● **Work required**: Find all lines in the listing that include the word "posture", then copy them.

● **Recorded data**:
*** Block opens ***

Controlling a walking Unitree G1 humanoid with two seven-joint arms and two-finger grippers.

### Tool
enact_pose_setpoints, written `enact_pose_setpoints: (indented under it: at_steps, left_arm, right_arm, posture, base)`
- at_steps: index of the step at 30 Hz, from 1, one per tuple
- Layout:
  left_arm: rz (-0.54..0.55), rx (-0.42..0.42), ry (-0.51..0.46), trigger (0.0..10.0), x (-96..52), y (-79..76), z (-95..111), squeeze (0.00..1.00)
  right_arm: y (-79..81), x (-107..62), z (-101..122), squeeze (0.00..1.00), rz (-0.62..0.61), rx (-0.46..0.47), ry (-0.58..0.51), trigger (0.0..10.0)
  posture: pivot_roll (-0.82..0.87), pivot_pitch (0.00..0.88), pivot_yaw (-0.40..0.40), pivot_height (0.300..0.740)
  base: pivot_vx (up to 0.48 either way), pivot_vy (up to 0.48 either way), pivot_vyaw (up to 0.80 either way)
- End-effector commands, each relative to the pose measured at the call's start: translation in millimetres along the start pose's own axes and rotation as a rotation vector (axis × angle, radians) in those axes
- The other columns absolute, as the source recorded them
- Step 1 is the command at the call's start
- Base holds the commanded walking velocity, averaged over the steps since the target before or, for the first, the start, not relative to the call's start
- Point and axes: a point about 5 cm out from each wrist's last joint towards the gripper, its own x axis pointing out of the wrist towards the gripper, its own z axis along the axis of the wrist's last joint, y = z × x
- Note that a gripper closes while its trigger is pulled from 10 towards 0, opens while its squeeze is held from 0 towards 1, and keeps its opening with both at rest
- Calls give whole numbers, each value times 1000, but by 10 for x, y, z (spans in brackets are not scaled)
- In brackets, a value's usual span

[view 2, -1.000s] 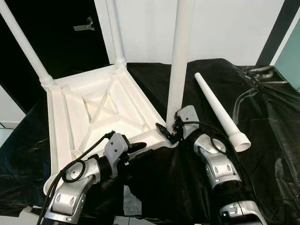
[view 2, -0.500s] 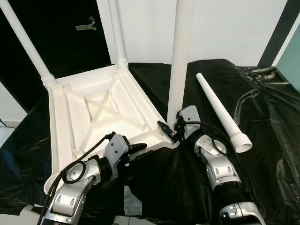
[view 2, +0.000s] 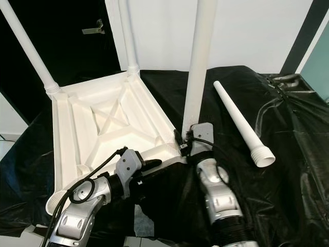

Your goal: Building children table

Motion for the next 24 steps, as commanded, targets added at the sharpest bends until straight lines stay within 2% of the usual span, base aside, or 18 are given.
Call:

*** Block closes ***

● **The answer**:
enact_pose_setpoints, written `enact_pose_setpoints: (indented under it: at_steps, left_arm, right_arm, posture, base)`
  posture: pivot_roll (-0.82..0.87), pivot_pitch (0.00..0.88), pivot_yaw (-0.40..0.40), pivot_height (0.300..0.740)

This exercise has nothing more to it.